Recently, Cure Parkinson’s was pleased to see the results of one of our funded studies published in the Journal of Parkinson’s Disease. This study aimed to understand the perspectives among Parkinson’s research stakeholders on how trials of potentially disease-modifying drugs (that might slow or stop Parkinson’s progression) should be designed in the future.

Led by Professor Camille Carroll at the University of Plymouth, this study was initiated to help inform the design of the upcoming Edmond J. Safra Accelerating Clinical Trials for Parkinson’s Disease (EJS ACT-PD) project – a multi-arm, multi-stage clinical trial platform for testing multiple disease-modifying treatments for Parkinson’s simultaneously.
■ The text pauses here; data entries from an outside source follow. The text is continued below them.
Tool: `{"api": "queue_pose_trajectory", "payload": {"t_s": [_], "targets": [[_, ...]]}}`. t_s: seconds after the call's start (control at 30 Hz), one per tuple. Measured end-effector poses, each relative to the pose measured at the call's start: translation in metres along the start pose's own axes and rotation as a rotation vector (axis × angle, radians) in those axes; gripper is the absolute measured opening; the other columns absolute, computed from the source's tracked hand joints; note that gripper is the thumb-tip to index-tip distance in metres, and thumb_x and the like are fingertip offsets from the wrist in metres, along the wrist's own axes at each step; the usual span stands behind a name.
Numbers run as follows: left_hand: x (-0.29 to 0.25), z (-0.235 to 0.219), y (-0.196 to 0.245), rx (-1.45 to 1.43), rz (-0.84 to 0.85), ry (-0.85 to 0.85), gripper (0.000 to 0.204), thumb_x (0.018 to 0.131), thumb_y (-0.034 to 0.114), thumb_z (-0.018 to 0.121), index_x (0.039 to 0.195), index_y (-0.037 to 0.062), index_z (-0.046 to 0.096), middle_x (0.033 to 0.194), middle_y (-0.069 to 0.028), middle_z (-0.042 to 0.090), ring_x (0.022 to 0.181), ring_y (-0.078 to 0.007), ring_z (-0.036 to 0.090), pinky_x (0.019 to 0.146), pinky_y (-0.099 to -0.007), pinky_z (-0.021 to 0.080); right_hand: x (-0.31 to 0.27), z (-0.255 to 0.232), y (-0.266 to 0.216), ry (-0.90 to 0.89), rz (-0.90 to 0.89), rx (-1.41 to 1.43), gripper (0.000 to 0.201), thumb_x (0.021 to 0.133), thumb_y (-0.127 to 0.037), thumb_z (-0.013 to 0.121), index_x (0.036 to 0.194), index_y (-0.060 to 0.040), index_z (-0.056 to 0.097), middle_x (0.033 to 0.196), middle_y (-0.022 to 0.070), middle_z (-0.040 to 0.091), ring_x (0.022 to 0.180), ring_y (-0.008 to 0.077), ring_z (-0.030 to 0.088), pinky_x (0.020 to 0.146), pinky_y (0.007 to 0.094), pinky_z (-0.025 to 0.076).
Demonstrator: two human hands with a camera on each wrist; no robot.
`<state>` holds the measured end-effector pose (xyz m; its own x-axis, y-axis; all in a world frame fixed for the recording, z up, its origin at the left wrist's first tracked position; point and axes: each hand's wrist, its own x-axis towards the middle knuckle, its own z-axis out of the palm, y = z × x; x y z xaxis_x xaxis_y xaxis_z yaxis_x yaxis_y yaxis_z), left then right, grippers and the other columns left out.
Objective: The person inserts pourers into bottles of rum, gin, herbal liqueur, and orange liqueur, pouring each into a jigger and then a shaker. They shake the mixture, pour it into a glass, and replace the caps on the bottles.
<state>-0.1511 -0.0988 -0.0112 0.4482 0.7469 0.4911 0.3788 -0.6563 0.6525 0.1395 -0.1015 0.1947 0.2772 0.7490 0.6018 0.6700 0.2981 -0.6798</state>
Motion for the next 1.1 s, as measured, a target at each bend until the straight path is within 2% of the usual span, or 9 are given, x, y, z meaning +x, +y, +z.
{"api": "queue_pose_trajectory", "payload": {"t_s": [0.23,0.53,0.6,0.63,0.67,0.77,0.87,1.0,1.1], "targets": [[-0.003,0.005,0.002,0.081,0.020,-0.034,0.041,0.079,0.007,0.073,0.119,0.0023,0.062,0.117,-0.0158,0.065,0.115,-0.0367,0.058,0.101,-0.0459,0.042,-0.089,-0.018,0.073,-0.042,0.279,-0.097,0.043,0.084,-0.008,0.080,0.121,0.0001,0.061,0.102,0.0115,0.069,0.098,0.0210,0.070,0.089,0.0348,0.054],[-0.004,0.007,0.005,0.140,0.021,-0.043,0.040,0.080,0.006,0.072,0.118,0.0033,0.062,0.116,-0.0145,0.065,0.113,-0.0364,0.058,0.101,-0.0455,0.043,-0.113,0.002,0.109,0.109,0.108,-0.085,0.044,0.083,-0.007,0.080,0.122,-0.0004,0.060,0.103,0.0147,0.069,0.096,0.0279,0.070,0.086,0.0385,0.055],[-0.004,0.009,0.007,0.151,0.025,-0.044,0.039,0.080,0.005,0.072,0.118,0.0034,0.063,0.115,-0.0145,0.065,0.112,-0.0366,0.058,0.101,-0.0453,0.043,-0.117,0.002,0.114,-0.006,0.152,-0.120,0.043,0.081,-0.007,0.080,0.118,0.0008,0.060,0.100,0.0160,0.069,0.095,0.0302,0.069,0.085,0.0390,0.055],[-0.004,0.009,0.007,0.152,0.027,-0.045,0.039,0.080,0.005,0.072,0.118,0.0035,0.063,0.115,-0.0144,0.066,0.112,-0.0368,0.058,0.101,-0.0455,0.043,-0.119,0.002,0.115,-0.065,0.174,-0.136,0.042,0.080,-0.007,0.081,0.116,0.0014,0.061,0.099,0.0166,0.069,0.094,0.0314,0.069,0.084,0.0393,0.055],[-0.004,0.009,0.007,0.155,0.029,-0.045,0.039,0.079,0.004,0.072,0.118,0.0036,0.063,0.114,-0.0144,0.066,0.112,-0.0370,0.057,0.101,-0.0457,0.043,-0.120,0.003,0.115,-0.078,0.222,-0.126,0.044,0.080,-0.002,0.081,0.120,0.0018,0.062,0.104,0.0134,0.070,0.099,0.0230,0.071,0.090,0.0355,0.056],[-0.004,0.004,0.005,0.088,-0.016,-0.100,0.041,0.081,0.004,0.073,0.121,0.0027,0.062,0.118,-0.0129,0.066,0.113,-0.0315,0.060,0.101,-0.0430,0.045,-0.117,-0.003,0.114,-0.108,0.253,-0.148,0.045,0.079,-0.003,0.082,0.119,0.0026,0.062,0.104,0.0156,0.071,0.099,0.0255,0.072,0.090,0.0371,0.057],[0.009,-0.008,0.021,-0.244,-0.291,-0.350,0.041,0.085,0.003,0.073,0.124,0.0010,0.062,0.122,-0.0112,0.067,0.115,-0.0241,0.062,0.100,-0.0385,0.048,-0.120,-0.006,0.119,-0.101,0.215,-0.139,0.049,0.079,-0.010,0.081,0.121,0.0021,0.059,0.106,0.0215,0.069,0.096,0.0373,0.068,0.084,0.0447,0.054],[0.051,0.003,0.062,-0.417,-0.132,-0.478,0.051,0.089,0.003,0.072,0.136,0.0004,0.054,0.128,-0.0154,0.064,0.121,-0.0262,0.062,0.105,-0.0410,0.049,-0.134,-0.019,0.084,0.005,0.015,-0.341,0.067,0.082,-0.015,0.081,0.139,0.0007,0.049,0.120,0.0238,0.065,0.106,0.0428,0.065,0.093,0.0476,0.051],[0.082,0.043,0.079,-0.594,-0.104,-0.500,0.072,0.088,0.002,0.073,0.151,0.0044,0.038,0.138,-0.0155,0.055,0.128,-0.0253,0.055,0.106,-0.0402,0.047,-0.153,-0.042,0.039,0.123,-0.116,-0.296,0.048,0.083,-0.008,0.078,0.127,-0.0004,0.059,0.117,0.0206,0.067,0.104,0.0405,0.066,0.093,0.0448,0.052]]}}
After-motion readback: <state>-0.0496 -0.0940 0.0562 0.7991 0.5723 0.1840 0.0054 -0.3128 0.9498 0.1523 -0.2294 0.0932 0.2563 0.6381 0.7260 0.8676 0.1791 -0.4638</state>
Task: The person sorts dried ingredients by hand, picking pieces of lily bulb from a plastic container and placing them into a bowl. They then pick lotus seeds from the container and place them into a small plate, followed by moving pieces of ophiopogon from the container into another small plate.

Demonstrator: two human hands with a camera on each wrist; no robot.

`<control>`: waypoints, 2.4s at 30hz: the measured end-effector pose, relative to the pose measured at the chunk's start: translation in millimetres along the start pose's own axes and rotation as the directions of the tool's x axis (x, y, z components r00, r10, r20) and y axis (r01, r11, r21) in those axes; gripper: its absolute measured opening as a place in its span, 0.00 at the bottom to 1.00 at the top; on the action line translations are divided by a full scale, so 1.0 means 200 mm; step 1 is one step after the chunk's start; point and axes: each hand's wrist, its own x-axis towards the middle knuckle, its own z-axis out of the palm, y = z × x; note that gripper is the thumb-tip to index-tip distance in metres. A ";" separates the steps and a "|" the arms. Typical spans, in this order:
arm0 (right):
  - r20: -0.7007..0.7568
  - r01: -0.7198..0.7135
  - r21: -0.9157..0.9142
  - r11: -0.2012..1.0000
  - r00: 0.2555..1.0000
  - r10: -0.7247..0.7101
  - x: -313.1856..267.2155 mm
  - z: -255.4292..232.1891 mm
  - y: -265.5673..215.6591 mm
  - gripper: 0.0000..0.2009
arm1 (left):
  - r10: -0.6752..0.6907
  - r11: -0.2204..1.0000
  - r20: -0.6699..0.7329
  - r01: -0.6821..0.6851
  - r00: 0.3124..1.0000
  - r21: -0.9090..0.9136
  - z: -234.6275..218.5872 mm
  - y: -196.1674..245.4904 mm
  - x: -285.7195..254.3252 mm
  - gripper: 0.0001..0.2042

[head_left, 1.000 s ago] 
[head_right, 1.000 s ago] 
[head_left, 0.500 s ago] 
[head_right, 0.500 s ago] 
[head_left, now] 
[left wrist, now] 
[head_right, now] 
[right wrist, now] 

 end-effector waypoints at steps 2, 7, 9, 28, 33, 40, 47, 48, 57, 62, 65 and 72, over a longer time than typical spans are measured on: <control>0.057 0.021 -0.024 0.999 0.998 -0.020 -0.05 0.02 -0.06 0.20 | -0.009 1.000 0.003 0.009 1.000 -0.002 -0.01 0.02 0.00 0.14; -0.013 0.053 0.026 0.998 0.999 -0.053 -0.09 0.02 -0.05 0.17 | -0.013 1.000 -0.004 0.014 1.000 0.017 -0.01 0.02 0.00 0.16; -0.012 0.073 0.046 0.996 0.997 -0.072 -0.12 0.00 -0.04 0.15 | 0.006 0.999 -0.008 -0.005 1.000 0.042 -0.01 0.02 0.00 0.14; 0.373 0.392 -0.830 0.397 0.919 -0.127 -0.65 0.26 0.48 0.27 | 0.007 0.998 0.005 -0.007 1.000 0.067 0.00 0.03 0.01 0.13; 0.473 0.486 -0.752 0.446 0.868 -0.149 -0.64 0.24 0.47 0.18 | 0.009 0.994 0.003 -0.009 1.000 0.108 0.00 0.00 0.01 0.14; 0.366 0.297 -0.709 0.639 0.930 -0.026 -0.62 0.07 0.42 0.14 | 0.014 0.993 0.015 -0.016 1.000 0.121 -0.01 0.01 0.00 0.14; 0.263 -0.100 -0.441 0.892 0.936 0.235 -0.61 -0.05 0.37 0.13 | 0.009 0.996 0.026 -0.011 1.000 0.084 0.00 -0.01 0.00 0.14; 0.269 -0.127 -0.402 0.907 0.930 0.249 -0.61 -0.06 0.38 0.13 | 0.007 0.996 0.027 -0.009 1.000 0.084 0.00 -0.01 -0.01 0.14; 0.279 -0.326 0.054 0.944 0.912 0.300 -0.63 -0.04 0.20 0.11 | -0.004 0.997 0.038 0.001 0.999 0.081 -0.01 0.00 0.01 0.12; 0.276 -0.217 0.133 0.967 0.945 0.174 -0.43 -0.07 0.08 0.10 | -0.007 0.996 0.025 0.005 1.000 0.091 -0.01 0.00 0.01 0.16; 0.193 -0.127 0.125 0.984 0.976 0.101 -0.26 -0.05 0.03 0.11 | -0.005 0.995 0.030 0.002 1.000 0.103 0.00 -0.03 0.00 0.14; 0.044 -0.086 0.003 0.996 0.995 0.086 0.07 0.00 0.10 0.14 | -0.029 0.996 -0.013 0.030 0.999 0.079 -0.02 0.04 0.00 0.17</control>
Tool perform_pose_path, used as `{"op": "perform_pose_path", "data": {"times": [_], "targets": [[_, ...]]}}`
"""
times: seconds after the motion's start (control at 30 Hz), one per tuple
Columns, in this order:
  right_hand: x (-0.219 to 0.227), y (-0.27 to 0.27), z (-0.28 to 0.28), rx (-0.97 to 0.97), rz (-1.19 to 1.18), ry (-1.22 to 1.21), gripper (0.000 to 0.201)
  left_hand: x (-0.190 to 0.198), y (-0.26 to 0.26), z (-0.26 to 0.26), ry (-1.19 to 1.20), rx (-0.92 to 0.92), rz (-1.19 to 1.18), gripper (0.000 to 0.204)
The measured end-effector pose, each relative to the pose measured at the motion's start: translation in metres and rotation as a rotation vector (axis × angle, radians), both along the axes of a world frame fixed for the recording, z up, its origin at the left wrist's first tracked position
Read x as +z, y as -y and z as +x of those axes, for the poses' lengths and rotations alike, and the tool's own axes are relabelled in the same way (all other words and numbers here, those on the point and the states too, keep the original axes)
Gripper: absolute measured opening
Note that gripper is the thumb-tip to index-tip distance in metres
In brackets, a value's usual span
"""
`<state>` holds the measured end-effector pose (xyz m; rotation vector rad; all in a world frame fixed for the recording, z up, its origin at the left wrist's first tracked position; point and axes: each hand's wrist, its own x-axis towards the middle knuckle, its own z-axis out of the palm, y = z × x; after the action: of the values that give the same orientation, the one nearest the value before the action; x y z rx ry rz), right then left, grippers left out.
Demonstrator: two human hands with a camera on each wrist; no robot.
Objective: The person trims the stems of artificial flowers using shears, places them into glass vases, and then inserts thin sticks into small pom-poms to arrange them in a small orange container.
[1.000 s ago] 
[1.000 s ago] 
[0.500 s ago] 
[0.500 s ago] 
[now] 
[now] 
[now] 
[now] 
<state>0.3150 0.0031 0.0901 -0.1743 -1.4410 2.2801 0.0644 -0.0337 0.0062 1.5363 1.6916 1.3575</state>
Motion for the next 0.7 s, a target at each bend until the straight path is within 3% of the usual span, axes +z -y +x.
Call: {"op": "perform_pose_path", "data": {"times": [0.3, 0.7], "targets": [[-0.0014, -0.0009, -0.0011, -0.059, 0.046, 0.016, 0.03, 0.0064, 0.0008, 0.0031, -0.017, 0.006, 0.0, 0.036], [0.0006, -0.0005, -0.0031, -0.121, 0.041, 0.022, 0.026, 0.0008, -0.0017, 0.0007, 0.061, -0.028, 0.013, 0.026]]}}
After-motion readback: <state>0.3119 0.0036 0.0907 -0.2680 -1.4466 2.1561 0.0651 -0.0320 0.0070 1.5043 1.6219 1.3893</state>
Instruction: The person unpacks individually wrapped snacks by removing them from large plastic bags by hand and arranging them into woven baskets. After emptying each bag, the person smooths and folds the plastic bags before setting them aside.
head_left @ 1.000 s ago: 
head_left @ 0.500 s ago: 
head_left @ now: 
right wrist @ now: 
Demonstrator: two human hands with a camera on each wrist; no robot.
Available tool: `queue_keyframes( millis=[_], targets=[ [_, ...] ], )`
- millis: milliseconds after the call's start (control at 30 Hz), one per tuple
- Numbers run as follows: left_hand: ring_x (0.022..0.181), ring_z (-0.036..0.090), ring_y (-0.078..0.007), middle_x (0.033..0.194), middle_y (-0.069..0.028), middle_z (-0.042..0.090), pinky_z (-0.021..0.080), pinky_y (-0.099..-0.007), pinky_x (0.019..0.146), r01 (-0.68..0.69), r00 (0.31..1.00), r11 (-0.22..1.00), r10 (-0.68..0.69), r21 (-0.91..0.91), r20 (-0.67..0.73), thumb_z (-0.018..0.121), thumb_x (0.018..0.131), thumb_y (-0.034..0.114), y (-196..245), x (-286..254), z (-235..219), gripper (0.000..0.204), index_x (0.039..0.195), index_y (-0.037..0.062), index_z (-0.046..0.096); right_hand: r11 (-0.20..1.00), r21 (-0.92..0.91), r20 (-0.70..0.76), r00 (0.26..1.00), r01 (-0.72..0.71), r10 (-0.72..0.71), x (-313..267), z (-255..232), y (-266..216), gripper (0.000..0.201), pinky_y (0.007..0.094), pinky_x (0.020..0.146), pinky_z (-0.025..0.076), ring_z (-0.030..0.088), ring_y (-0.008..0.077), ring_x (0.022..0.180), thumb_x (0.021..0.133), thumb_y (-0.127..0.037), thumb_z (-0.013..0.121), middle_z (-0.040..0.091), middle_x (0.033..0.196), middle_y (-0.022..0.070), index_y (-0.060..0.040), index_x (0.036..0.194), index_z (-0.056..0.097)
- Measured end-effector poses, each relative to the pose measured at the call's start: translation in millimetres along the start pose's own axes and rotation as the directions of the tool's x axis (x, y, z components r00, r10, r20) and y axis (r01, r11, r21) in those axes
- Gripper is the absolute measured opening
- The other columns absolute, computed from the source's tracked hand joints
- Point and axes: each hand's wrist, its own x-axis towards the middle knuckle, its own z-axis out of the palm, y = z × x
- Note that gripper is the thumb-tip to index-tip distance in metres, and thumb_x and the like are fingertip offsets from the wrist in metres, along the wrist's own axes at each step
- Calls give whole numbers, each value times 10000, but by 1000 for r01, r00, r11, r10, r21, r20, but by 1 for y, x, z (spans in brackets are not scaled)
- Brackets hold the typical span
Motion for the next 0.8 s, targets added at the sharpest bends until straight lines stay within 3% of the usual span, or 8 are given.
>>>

92 participants from 13 countries participated in this study, known as a ‘delphi survey’. The panelists represented a wide range of stakeholder groups; people with Parkinson’s and care partners, clinical scientists, industry and regulatory representatives, and funders. Over the course of four survey rounds, panellists were asked to evaluate factors within four domains relevant to Phase 3 trial design: overall goals and trial structure, inclusion criteria, assessment of trial outcomes, and trial delivery (for example if participants are required to regularly visit a hospital).

What are delphi surveys?

A delphi survey is a multi-round surveying method designed to help a group reach a consensus. At the end of each survey round, participants can view all the results and compare their responses to the rest of the group. This helps reign-in outliers and move the group towards reaching an agreement in subsequent survey rounds.

Overall, the panel reached consensus on 14 of the 31 survey items. Many of these items were factors that would either help speed up the clinical trial process, such as having multiple treatments being tested simultaneously, or initiatives that would ease participant burden, including unanimous support for offering virtual or home-based visits when possible. The domain the panel were most divided on was inclusion criteria. Generally, people with Parkinson’s were more likely to support broader eligibility requirements compared to industry representatives. This may be in response to the often narrow inclusion criteria in current clinical trials, meaning the demographic involved in clinical trials may not be representative of the wider Parkinson’s population.

Ultimately, this paper provides insights into stakeholder priorities and highlights potential considerations when designing new clinical trials for Parkinson’s. Representing the voice of people with Parkinson’s in this study provides an opportunity for trial protocols to develop in alignment with patient priorities and improve participant experiences in research. This has been especially important in the design of the EJS ACT-PD project, where the Patient and Public Involvement and Engagement (PPIE) Group have driven decisions throughout the trial’s design. We look forward to seeing the impact of this as the platform moves closer to launch.